O Projeto Luz do Saber e o Dia do Bem[4] foram os projetos de maior relevância voltados ao público externo, desenvolvidos pela Casa da União - Brasília durante o triênio 2012-2015.
O Dia do Bem se caracteriza como ação de âmbito nacional e, embora possua expressivo número de atendimentos, trata-se de um evento realizado uma vez a cada ano, como o próprio nome indica. Não se trata de uma ação continuada. Tem sua importância, principalmente porque coloca à disposição da coletividade os talentos existentes no âmbito do Centro por meio de seus sócios (dentistas, advogados, psicólogos, fisioterapeutas, massagistas, entre outros).
O Projeto Luz do Saber tem uma atuação mais sistemática. Embora voltado a um número limitado de pessoas, realiza-se com o objetivo de mudar a realidade destas de forma mais permanente. Ali os estudantes iniciam novas relações sociais, desenvolvem-se na leitura e na escrita e aprendem a ver o mundo com novos olhos.
No caso de Águas Lindas de Goiás, as duas iniciativas foram complementares. A realização de diversas ações do Dia do Bem no Ninho dos Artistas gerou credibilidade da Casa da União na comunidade local. Isso fortaleceu a entidade para um trabalho mais continuado.
A produção coletiva de conhecimento, que ocorreu nas duas turmas do Luz do Saber, qualificou o trabalho de beneficência realizado pelo Centro. Marcou uma mudança de perspectiva – do assistencialismo (dar o peixe) para a conquista de maior autonomia das pessoas que se alfabetizam (ensinar a pescar). Isso ocorreu tanto em sala de aula quanto nos encaminhamentos de alguns alunos à assistência social, realizados pela educadora social.
A possibilidade de procurar atendimento médico, conhecer os seus direitos também educa e melhora a qualidade de vida das pessoas. Algo que se aprende e não se esquece mais. Os servidores públicos, especialmente em cidades como Águas Lindas, não estão suficientemente capacitados para prestar um bom atendimento à população.
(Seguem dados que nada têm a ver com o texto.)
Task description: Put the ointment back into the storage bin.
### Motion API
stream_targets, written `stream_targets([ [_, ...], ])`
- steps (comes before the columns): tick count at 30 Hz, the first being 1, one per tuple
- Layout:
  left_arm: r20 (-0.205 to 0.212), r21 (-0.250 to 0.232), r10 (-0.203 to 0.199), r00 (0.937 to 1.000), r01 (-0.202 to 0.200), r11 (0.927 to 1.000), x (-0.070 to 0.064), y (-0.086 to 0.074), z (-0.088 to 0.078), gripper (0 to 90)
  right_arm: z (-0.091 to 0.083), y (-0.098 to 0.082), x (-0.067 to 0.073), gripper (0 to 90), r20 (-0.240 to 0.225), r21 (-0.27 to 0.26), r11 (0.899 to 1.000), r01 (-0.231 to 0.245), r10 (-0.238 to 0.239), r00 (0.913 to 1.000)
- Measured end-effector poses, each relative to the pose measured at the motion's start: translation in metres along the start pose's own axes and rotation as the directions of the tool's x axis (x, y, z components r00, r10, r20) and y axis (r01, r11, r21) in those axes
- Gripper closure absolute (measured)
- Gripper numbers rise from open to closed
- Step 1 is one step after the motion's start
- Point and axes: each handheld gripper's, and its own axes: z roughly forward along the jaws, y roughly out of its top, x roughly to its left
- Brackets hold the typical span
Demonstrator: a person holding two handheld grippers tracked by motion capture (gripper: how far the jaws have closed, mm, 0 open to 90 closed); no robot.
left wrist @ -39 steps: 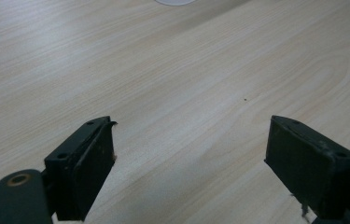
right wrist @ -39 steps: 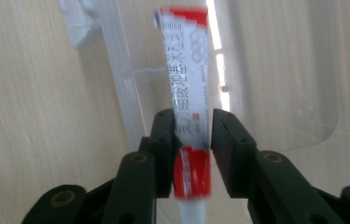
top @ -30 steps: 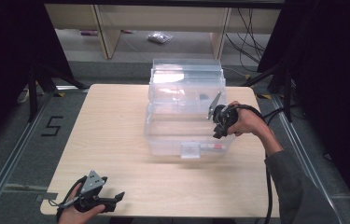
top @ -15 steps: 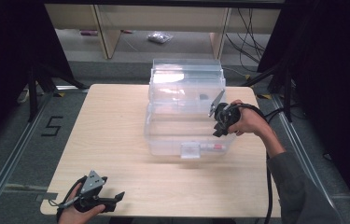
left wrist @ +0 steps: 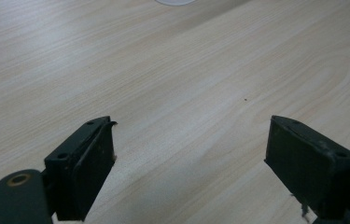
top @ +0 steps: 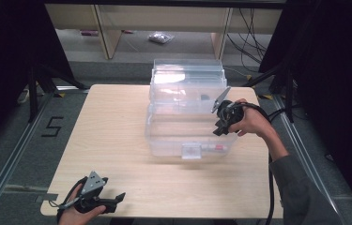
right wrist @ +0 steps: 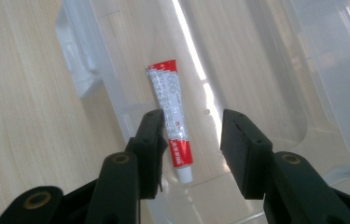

Se a clientela conhece seus direitos, há maior possibilidade de comunicação e de maior sucesso no atendimento às suas demandas.
Outro aspecto considerado relevante pela equipe de sistematização foi a preocupação em não explicitar o vínculo entre o trabalho realizado pelo Projeto e um Centro Espírita. Isso ocorreu devido à predominância de evangélicos entre os estudantes. Mas com o tempo tornou-se claro que, ao humanizar as relações, o Projeto diluiu barreiras em relação à procedência dos professores como sócios de um centro espírita.
Ao se relacionar com a Prefeitura e as políticas públicas locais de assistência social, a Casa da União estabeleceu relações marcadas pelo reconhecimento do CEBUDV e do trabalho que realizamos pela sociedade mais ampla. 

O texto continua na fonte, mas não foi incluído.